April 22nd, 2024

Retired police officer celebrates 100th birthday

By Alejandra Pulido-Guzman - Lethbridge Herald on March 15, 2024.

Herald photo by Alejandra Pulido-Guzman Retired Lethbridge police officer Glen Michelson visits with his great nephew LPS Sgt. Denton Michelson during his 100th birthday celebration on Thursday at the Nord-Bridge Seniors Centre.

LETHBRIDGE HERALDapulido@lethbridgeherald.com

Retired superintendent Glen Michelson, the oldest retired member of the Lethbridge Police Service, celebrated his 100th birthday Thursday at the Nord-Bridge Seniors Centre.

At the event – hosted by the Lethbridge Police Veterans Association – Michelson had an opportunity to be surrounded by family, friends and fellow officers, both current and retired alike.

Michelson, who started his policing career with the RCMP in 1947 and was with LPS from 1950 to 1984, shared some of his best memories during his birthday celebration and said he has been looking forward to reaching the big milestone for a while.

“I finally made it, I feel great and I’m happy to see so many friends and people here that I’ve known for years and years,” said Michelson.

He said he enjoyed his life as a policeman because that career was something he had always wanted to do.

Michelson shared his early policing memories beginning with his training in Regina in 1947 when he first joined the RCMP, and shortly after being sent to Rockcliffe, Ont. where he created very fond memories with a horse.

“We started the 1948 Musical Ride and they gave me a horse, they knew I was from the farm and I could ride horses, and they gave me a horse that had never been ridden before and they wanted me to break it and trained it and he was a beautiful horse,” said Michelson.

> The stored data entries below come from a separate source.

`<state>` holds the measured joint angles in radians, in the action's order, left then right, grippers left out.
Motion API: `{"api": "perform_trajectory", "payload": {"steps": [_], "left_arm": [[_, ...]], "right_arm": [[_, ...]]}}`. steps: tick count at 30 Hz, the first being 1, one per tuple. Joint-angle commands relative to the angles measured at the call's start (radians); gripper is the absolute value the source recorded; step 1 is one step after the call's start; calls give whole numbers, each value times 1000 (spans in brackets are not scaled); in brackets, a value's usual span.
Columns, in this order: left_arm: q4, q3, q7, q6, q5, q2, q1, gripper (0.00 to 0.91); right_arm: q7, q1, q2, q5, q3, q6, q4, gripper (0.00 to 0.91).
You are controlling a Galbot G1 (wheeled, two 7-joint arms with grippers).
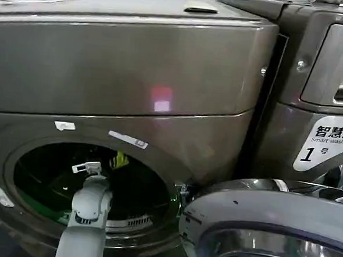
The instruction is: Grasp the clothes from the dryer.
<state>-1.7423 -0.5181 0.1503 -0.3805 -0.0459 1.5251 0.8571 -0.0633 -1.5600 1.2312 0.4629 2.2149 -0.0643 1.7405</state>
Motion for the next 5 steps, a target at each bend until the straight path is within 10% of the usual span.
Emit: {"api": "perform_trajectory", "payload": {"steps": [1, 5], "left_arm": [[-5, -1, -5, 5, 11, -6, 11, 0], [-4, -6, -8, 5, 13, -8, 9, 0]], "right_arm": [[2, -2, 5, -22, 4, -18, 3, 907], [1, -3, 5, -27, 7, -18, 2, 907]]}}
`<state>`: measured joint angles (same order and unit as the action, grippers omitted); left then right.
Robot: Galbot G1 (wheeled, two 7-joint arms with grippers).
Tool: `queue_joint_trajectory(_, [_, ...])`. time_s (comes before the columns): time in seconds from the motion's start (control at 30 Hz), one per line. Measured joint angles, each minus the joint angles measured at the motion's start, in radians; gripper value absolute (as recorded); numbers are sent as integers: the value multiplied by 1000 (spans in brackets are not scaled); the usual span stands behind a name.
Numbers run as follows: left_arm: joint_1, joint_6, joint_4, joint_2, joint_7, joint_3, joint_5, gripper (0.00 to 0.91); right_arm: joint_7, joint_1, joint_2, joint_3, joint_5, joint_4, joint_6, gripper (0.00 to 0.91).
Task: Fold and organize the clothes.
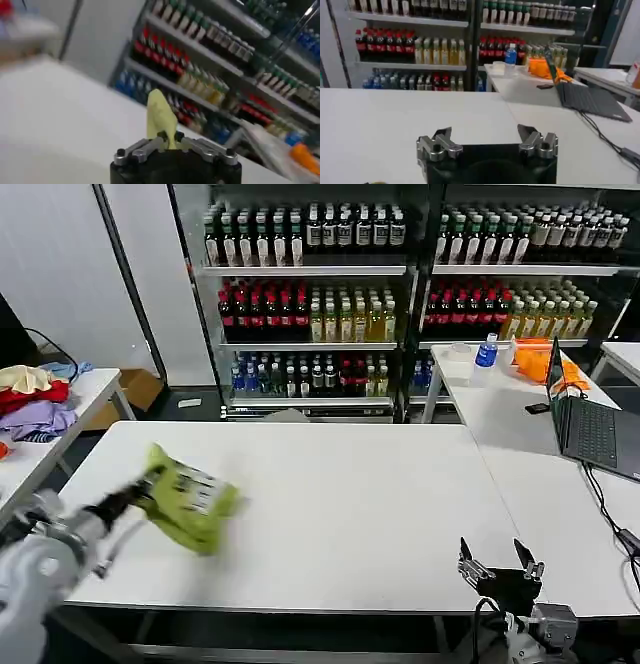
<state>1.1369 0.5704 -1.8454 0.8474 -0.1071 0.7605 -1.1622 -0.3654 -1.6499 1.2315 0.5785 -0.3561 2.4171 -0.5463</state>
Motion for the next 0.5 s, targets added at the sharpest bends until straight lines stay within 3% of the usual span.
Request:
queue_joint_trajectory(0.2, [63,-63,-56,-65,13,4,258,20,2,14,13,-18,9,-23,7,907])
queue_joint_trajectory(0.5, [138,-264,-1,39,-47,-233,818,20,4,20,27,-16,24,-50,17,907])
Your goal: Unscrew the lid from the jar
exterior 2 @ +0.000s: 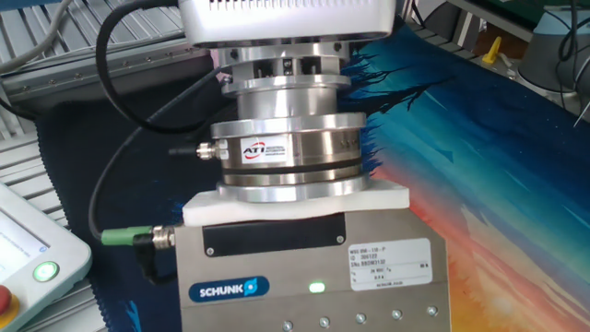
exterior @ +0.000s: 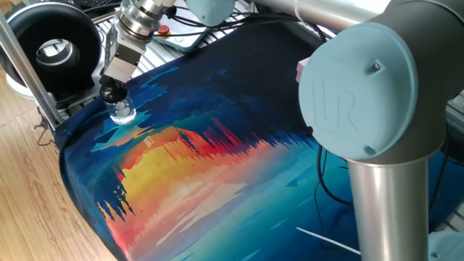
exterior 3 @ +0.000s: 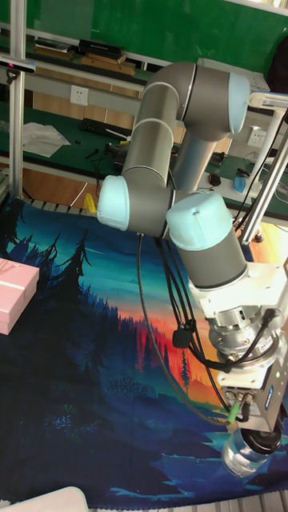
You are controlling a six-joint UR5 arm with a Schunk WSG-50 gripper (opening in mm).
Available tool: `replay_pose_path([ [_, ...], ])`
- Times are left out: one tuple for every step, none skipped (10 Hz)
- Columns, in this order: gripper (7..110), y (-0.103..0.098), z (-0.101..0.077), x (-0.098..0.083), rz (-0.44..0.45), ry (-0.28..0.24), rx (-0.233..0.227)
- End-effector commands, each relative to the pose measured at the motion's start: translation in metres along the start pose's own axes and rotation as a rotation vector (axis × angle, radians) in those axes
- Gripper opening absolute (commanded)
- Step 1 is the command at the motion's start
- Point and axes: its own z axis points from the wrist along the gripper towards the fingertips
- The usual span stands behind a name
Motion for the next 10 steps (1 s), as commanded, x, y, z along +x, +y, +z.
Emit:
replay_pose_path([
  [22, 0.000, -0.003, 0.005, -0.019, 0.028, -0.011],
  [22, 0.000, -0.005, 0.008, -0.044, 0.047, -0.020],
  [22, -0.002, -0.007, 0.009, -0.073, 0.066, -0.026],
  [22, -0.002, -0.007, 0.008, -0.098, 0.082, -0.041],
  [22, -0.003, -0.006, 0.006, -0.120, 0.095, -0.055],
  [22, -0.001, -0.003, 0.000, -0.142, 0.101, -0.072],
  [22, 0.000, 0.000, -0.003, -0.152, 0.110, -0.078],
  [22, 0.001, 0.000, -0.001, -0.162, 0.128, -0.083],
  [22, 0.001, -0.001, 0.003, -0.179, 0.148, -0.091],
  [22, 0.003, -0.006, 0.009, -0.206, 0.172, -0.112],
])
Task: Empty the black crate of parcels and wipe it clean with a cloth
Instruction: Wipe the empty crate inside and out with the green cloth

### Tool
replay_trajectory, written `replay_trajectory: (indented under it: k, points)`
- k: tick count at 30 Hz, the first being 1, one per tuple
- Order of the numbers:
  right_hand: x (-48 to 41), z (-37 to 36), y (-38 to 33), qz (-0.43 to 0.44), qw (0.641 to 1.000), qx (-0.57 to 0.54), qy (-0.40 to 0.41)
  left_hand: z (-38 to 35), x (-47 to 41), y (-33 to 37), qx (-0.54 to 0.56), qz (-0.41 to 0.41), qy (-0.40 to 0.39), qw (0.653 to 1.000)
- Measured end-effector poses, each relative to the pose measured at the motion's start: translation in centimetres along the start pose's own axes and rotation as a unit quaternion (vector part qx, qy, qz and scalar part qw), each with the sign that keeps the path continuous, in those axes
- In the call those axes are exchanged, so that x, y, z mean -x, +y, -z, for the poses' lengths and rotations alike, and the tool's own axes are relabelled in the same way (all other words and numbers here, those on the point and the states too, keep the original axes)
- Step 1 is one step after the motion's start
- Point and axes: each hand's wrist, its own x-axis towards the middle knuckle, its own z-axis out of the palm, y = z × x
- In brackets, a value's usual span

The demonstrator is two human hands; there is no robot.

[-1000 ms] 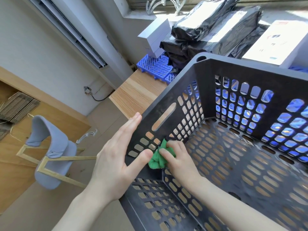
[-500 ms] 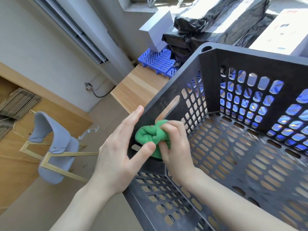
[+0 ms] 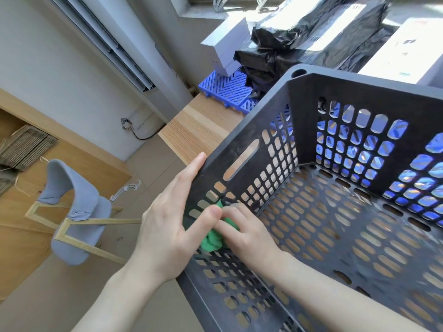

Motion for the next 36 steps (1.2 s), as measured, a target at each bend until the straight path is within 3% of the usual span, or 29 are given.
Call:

He said he named the horse Rebel and he was one of the best horses in the Musical Ride, but shortly after that Michelson was transferred to Charlottetown, PEI with his entire squad.

A short time later Michelson volunteered for a tour of northern service and was posted to Cambridge Bay, NWT and he said he really enjoyed his time there, especially with the sled dogs.

“I have so many things to be thankful for, I stayed up north for a full year. I enjoyed the dog teams driving, we had 14 dogs that we could hook up on the sleigh and you drive it,” said Michelson.

 He said in the winter time he wore heavy parkas made out of deer skin or Caribou skin, as he recalled sometimes the temperature reached -55 C.

Michelson said he purchased his discharge from the RCMP on July 31, 1950 in order to get married because in those days RCMP officers were required to be single.

“When you purchase your discharge, you have to pay so much money when you haven’t served the full time of five years,” said Michelson.

 He said it was hard for him to give back his uniform, but the most difficult thing was to return his spurs.

 “I rode that horse back in Rockcliffe with them and I hated handing them back, but I had to. And yesterday at the other party my brother got me a pair of spurs and presented them to me after about 38 years,” said Michelson.

After returning to Lethbridge, Michelson joined the Lethbridge City Police Force on Aug. 29, 1950. At the time, the force consisted of 14 officers and had two patrol cars. During his first seven years with Lethbridge police, he served in patrols as a uniformed constable and was then transferred to plain clothes duty in criminal investigations in 1957.

In 1961 he completed a course in identification methods and practices and was one of the first members of the Forensic Identification Unit. In 1974 the Lethbridge Police Special Weapons, Tactics and Sniper Team was created with Michelson as the first commander.

 After a 37-year career in policing, with three of those years spent with the RCMP, Michelson retired on July 30, 1984.

“My family, we’ve been policemen for a long time and we’ve all enjoyed it… they’re all here today,” said Michelson.

 His late brother Ralph also served with Lethbridge police and retired as the Chief of Police in 1984 after 36 years with the organization. His younger brother Bruce retired from the RCMP after 40 years of service.

Michelson also has family members currently serving with LPS – his great-nephew Denton Michelson is currently the sergeant in charge of the LPS tactical team and Michelson also has a great-niece who is a civilian employee at LPS.

“I’m 100 years old now and I’m going to be here a few more years,” said Michelson.

Those in attendance sang the Happy Birthday song to Michelson shortly after he cut a big piece of cake.